Dancing at the Paseo last night was great fun. Next week, it's a choice between that and Glendale Cruise Night. They have a fantastic collection of cars there, Laurie, and several top bands Four Preps, Sha Na Na, and Jan & Dean. Last year they had the Tokens and Peter Noone (Herman's Hermits.) I try not to miss it.

Judy Williams said...

Definitely a study in contrasts. The undulating hills, the verticals of the smokestacks, the natural feel of the cactus. Loved your history lesson. :~)

altadenahiker said...

I love the little Raymond restaurant. The only bit that remains of the old Raymond Hotel. Sorry, I mean, the old Raymond.

WV: Sanki.
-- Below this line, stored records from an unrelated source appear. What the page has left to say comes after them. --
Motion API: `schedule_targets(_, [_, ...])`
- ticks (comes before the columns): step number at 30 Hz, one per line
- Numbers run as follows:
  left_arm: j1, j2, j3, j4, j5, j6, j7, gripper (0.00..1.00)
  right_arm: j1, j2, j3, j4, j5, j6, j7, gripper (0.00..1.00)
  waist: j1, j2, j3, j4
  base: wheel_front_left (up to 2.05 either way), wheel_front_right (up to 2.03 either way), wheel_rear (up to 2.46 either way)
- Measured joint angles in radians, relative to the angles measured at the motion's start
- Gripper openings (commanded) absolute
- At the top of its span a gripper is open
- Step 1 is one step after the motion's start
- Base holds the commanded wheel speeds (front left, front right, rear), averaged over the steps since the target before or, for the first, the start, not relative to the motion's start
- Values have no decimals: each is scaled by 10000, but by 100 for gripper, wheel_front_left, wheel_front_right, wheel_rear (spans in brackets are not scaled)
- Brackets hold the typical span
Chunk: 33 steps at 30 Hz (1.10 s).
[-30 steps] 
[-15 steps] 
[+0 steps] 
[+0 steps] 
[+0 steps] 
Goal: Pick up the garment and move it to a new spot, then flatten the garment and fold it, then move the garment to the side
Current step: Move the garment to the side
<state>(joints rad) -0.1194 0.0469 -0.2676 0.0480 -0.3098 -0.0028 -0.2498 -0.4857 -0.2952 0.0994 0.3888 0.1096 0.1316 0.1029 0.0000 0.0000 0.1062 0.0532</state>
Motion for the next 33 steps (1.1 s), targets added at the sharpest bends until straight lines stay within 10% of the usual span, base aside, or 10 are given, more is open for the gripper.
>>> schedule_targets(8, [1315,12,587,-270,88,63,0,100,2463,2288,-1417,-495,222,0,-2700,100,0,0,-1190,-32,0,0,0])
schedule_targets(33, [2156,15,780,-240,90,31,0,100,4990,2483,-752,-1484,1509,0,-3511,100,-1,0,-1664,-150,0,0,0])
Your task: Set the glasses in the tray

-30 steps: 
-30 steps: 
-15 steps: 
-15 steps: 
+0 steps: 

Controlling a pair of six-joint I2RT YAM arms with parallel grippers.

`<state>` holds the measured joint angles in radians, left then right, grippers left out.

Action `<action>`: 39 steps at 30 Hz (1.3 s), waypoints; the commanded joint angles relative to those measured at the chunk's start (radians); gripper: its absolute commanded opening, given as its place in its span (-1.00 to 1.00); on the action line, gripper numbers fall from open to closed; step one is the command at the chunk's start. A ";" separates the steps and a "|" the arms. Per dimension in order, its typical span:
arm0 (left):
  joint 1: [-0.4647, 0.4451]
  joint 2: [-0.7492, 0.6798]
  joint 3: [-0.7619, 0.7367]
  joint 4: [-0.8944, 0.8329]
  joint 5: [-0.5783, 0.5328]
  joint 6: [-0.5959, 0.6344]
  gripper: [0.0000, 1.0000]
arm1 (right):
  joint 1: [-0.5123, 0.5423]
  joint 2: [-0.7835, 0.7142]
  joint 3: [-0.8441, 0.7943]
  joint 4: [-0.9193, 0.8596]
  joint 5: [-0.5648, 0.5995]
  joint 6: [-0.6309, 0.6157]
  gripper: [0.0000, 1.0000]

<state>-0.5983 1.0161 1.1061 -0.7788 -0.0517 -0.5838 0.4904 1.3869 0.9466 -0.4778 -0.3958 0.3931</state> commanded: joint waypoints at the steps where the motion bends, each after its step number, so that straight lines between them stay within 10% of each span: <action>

Sanki very much for lovely post.

Jean Spitzer said...

Now you've made me want to see Double Indemnity again. I watched the clip you linked to, and then one of the market scene, but not enough.

Great contrast between the cacti and the industrial scene; sums up a lot of what LA is like, as you say.

Trish said...

Laurie, you've done an amazing job of presenting one of the premier SoPas landmarks and yet, showcasing most of western Pasadena all in one.

The shot includes the power plant (folks know it better as the place at Glenarm and Fair Oaks with the fountain). Few get to see the inner workings of the plant and this is about the best shot I think I've seen.

But in that same shot you picked up the power plant, Huntington (the hospital, not the hotel), the Gold Line tracks, Inverness overlooking Linda Vista, the Parsons building, JPL buildings and if we were able to zoom in, Petrea's building 107 S Fair Oaks, among other things.

I took a shot the other day and thought it was pure cr@p, I ended up capturing an aura shot---but only after looking at it again and more carefully did I see all that I'd caught.

wv: fibleetr...fib-bleeter, a lying goat?

ben wideman said...

I really like today's post! Great job Laurie.

TheChieftess said...

Love Double Indemnity!!! Great movie...I'm always a bit sad when I see pics or hear stories of old magnificent buildings that are no more...much like the original building of the Glendale Adventist Hospital...which I think was originally a hotel as well...glad we still have the Green Hotel!!!

Petrea said...

What a beautifully-written post, Laurie. And what a vantage point over the power plant! Believe it or not, this is one of my favorite buildings in town. I find its 1920's architecture and eerie smokestacks compelling. It's so Vonnegut, don't you think?

dbdubya said...

Great shot, Laurie. The fountain Trish mentions is often overlooked by people driving on Fair Oaks. It was recently renovated and it reminds me of a slightly smaller version of the one at the entrance of Griffith Park at Riverside Drive and Los Feliz.

At the turn of the last century there were several destination hotels in the Pasadena area. Wealthy easterners were an early version of "snow birds" who came out west to escape the winters. None of the hotels was grander than the Raymond.

Laurie said...

Thanks so much, everyone. Petrea, I agree about that power plant. It makes me think (obviously) of old LA film noir. And the fountain! Db, I'll have to check out the other one you mentioned at Griffeth. I don't remember it.

I appreciate all the kind words, people. Til tomorrow!